Unlike its predecessor, this book follows the shooting script of the film pretty well. That is, I only found one particular deviation (“Mom! You’re so….big!”). I suppose that marks a good adaptation, ultimately, as it recreates the enjoyment I had of the film (since I saw the film first, and most recently about 4 years ago when my wife got me the trilogy for Christmas). I don’t know what it would do for you if you didn’t see the film, but it’s a good enough romp.
Assuming, of course, you had seen the first film or read the first book. The middle part of a trilogy is hard to enjoy on its own.
Unfortunately, I don’t think I have the third novelization of the movie (although I do have the trilogy of movies, which this book encourages me to watch). And I want it.

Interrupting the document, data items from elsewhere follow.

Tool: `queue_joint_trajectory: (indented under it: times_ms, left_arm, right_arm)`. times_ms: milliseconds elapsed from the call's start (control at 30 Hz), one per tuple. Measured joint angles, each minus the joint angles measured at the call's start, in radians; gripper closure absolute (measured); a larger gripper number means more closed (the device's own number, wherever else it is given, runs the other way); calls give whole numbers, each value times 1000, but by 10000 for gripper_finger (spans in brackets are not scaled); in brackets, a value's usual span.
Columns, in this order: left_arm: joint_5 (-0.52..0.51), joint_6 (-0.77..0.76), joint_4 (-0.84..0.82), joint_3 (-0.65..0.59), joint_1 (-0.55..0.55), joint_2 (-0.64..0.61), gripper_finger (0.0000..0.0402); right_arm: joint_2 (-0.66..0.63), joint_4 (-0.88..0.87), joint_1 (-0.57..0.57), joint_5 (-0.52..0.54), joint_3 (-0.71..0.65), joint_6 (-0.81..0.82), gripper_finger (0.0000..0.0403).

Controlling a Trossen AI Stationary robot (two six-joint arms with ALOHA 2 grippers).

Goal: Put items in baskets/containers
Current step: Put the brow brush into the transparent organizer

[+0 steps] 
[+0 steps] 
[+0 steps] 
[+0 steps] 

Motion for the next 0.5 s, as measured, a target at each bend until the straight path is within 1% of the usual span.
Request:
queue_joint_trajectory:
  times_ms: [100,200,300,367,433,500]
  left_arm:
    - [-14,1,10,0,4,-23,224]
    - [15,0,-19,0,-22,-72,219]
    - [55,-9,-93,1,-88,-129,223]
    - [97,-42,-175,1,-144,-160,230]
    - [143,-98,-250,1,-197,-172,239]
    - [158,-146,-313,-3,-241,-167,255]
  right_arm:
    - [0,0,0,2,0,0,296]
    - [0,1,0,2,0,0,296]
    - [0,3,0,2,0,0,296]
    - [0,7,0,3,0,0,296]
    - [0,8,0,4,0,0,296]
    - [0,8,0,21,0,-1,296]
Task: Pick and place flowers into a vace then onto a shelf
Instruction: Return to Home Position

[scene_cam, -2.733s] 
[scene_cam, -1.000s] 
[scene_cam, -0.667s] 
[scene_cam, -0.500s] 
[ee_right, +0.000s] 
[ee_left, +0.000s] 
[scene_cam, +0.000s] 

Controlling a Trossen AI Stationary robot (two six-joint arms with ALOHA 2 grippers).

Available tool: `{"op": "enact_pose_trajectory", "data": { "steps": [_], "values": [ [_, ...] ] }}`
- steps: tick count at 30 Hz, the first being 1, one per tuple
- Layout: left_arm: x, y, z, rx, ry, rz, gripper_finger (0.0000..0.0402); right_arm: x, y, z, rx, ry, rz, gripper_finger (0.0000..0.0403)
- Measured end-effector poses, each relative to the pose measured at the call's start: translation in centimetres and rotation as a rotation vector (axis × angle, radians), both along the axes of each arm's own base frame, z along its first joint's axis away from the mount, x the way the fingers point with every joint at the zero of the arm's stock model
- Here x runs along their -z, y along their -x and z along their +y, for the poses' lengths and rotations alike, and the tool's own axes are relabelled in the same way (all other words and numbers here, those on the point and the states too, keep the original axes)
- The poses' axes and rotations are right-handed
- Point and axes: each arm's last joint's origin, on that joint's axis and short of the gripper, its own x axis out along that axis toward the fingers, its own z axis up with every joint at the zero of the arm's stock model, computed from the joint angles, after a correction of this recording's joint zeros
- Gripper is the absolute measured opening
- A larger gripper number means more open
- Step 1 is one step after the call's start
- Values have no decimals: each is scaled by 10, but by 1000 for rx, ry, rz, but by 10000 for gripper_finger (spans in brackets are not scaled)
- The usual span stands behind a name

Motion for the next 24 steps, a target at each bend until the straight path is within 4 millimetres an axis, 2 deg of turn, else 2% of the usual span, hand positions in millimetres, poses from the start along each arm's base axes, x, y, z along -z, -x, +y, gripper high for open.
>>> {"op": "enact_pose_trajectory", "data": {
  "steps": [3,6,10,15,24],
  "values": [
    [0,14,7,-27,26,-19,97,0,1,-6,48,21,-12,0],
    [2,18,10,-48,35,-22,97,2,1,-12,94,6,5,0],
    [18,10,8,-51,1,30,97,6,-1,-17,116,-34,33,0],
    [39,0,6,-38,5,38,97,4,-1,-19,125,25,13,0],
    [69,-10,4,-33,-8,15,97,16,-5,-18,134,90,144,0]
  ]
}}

Oh, you want the plot? Marty goes to the future, saves his kid from a mistake, and then finds a mistake of his own in that future has altered the present, so he has to go back to the past again to save today and tomorrow. His, anyway. Ultimately, he ends up stuck in the past until he gets a message from further in the past and has to turn to Doc Brown of the past to help him into the past. Even spilling the plot makes me want to get the third book from Ebay or something.
So I’m a fan, and I have a pre-vote-for-your-paycheck-going-to-embryonic-stem-cell-research era poster of Michael J. Fox on my wall, okay?